#### Required work:
What you return must be every line from the beginning of the data through the line holding "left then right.", unchanged.

#### Information supplied:
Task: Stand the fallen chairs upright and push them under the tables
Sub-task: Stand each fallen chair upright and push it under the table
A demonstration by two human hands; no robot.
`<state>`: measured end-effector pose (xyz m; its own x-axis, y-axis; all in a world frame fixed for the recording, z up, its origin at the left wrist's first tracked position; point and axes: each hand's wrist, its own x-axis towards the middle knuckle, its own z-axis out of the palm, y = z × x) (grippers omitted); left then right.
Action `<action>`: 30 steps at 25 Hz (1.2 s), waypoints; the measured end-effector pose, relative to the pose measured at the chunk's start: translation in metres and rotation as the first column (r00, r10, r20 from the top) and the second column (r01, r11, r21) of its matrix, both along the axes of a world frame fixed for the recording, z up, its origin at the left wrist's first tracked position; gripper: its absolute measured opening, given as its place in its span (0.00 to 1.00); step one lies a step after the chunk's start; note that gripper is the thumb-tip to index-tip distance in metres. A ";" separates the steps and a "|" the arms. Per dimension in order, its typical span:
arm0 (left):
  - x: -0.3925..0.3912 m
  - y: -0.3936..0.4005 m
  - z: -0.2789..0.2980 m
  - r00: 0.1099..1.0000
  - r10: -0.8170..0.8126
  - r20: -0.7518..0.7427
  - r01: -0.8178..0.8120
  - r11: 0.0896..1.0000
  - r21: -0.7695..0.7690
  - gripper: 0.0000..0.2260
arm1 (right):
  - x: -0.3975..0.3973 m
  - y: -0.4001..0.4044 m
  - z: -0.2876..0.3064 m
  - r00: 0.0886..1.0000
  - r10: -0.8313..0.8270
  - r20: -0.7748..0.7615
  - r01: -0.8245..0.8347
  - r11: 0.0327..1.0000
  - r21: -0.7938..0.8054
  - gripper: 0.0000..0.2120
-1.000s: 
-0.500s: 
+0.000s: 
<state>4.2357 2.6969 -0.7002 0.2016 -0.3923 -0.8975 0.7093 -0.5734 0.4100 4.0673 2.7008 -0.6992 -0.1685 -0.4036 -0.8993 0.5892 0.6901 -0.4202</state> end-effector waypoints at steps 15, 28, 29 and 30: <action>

#### Written response:
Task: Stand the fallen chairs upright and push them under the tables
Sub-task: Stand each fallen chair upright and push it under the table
A demonstration by two human hands; no robot.
`<state>`: measured end-effector pose (xyz m; its own x-axis, y-axis; all in a world frame fixed for the recording, z up, its origin at the left wrist's first tracked position; point and axes: each hand's wrist, its own x-axis towards the middle knuckle, its own z-axis out of the palm, y = z × x) (grippers omitted); left then right.

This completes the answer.